Everything from the line containing "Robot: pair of" through the final line of the listing below should be given again, word for word, and nothing else.

[[ Dataset content open ]]

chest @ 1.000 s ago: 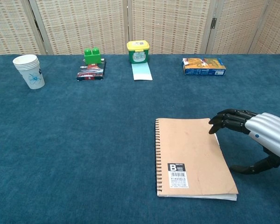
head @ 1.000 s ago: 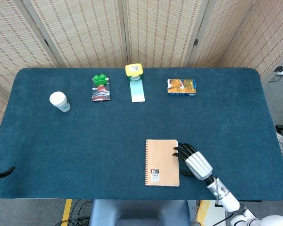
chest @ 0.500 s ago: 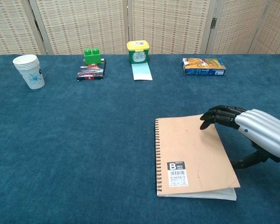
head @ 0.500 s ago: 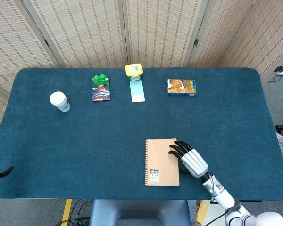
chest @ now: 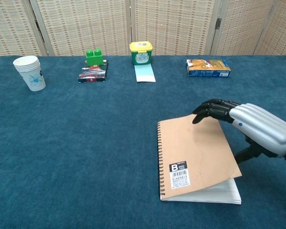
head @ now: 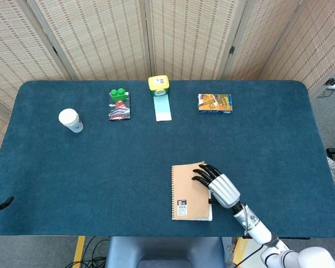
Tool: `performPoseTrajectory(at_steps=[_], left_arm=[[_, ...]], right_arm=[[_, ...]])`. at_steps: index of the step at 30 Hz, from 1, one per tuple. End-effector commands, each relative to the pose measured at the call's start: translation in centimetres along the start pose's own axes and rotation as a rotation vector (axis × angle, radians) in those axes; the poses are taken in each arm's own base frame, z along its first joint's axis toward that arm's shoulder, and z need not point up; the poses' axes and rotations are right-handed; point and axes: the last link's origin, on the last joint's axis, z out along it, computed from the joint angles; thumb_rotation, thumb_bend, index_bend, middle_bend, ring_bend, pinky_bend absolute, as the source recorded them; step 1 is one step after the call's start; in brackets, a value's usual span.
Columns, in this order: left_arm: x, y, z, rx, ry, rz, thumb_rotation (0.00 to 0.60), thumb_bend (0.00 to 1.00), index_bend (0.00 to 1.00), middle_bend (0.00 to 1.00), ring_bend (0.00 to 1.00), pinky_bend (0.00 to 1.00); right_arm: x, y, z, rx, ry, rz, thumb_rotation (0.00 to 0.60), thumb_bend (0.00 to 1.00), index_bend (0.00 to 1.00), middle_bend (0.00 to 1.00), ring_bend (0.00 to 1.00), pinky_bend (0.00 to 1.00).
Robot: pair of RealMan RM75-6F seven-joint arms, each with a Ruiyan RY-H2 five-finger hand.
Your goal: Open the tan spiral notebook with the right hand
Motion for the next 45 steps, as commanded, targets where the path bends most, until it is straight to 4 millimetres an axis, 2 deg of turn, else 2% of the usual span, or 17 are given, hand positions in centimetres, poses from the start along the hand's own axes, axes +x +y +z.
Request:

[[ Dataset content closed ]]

(The answer):
Robot: pair of RealMan RM75-6F seven-joint arms, each with a Ruiyan RY-H2 five-finger hand.
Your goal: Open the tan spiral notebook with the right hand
Motion for the next 45 steps, as commanded, targets where the path bends most, until it is straight to 4 millimetres an axis, 2 deg of turn, else 2% of the usual span, or 17 are given, hand positions in centimetres, poses from the start along the hand's own axes, axes +x +y +z.
Request:

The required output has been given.